Marian J. Stoddard was born in Washington, D.C., and grew up in its Maryland suburbs. Her father grew up in Carson City, Nevada, and her mother in Salt Lake City, so she was always partly a Westerner at heart, and she ended up raising her family in Washington State. Her family took road trips all over the United States and Canada, so there were lots of adventures.

The adventures of music, literature, and art were also valued and pursued. Playing tourist always included the local museums as well as historical sites and places of natural beauty. Discussions at home, around the dinner table or working in the kitchen, could cover politics, philosophy, or poetry, with the perspective of the gospel underlying all. Words and ideas, and testimony and service, were the family currency.

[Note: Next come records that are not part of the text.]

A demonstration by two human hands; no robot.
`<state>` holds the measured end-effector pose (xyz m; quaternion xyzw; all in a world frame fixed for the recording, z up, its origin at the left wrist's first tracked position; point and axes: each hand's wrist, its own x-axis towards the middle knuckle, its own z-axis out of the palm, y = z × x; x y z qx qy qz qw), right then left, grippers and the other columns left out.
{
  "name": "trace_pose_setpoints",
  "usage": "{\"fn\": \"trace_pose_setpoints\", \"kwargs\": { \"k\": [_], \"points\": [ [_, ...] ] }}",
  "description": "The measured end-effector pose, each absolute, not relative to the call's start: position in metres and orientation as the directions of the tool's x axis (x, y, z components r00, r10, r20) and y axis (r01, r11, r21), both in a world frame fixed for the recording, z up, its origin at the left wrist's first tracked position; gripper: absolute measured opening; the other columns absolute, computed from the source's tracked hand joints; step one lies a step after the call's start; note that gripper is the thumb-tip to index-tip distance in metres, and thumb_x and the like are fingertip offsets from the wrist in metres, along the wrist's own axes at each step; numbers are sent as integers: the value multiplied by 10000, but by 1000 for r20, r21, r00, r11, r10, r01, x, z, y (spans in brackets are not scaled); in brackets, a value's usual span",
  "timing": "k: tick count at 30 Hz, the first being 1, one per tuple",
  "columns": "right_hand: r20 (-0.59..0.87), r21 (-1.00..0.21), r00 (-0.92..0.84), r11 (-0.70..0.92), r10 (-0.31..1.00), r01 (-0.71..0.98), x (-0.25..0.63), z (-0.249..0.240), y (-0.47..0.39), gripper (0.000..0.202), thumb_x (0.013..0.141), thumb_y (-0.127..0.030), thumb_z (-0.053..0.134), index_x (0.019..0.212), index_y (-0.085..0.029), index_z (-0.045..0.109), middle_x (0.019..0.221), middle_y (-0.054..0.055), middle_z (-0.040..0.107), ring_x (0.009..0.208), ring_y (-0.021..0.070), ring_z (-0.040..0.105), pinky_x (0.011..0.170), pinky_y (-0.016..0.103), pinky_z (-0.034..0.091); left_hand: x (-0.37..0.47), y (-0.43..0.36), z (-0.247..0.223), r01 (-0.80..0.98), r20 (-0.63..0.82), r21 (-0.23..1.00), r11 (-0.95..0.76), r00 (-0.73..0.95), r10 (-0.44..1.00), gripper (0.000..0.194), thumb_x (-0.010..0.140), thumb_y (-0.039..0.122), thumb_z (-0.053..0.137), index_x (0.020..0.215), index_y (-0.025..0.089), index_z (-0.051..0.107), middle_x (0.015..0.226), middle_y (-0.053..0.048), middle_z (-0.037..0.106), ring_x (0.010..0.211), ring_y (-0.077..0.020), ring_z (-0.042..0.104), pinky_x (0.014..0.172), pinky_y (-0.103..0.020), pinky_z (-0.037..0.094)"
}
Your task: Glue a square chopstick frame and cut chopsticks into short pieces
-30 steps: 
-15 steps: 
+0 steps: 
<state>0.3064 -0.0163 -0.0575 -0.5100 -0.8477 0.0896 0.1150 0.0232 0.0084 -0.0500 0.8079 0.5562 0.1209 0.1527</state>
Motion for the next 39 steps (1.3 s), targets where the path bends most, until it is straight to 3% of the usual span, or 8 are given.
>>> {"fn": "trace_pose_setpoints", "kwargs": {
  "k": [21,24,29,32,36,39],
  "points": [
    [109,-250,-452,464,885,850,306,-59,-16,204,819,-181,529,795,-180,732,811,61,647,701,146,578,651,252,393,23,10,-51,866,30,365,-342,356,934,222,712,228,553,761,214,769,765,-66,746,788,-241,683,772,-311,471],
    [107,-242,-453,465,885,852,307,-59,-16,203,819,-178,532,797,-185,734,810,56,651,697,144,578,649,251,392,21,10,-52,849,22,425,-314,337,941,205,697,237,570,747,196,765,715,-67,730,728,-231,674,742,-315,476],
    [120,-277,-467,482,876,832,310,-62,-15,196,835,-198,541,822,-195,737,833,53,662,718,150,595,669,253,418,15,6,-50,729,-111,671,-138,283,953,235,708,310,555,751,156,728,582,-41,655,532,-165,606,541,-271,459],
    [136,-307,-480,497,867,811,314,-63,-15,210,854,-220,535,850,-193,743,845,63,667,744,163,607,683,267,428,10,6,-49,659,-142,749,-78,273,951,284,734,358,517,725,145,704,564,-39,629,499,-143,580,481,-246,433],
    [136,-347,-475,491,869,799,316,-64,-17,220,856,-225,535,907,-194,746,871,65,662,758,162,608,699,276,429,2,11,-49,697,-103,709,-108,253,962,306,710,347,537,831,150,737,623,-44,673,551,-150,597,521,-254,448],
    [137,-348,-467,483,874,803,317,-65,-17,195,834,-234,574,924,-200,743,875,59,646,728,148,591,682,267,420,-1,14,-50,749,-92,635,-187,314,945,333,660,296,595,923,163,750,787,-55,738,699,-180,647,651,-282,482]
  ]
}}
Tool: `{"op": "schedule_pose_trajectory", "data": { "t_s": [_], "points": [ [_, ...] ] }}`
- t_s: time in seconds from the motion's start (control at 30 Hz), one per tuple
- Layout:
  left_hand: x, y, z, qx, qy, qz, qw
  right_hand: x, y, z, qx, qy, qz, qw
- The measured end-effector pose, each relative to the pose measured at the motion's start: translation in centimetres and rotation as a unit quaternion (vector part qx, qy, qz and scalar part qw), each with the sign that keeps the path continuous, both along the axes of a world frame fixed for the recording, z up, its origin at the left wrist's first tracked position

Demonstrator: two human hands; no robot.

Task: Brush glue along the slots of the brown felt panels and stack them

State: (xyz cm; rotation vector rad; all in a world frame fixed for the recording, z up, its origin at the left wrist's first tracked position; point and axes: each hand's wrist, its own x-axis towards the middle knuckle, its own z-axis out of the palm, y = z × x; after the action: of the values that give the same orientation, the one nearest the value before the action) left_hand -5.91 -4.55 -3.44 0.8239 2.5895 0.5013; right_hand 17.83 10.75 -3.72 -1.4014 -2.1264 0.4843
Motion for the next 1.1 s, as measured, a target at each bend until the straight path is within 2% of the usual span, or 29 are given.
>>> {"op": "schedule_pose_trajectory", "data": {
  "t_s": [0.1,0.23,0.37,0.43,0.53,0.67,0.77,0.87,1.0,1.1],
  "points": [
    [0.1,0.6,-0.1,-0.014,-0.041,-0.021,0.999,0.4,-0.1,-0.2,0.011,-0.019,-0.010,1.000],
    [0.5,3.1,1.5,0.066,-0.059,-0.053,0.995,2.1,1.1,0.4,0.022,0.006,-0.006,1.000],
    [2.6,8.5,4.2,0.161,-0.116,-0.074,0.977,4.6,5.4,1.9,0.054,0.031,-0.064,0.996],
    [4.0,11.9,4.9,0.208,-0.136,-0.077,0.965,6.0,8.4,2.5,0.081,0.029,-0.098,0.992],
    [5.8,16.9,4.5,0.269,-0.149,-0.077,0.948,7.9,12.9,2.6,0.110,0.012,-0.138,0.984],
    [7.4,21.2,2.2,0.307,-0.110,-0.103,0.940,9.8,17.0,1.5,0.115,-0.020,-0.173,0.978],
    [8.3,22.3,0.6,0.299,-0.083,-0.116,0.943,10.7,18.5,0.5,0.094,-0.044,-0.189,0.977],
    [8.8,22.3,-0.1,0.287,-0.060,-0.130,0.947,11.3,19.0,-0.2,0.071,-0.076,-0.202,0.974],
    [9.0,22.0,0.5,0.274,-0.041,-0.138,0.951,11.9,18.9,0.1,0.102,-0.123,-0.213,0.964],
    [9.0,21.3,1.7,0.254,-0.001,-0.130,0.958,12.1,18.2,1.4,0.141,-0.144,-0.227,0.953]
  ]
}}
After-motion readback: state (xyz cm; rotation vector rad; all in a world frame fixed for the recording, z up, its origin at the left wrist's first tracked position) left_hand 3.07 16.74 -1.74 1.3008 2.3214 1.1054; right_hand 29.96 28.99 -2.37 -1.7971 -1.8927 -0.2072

Marian graduated from Winston Churchill High School in Potomac, Maryland, and attended the University of Utah as the recipient of the Ralph Hardy Memorial Scholarship, where she was graduated with honors, receiving a B.A. in English. She also met the love of her life, a law student, three weeks after her arrival; she jokes that she had to marry him because her mother always wanted a tenor in the family. (She sings second soprano.) They were married two years later and have six children and six grandchildren (so far). She treasures her family, her friends, and her opportunities to serve.

Visit Marian at her blog, greaterthansparrows.  You can contact her at bloggermarian@gmail.com. 

Marian and her husband live in Tacoma, Washington. Together they teach those who are preparing to go to the temple for the first time, and she also teaches a Stake Relief Society Institute class.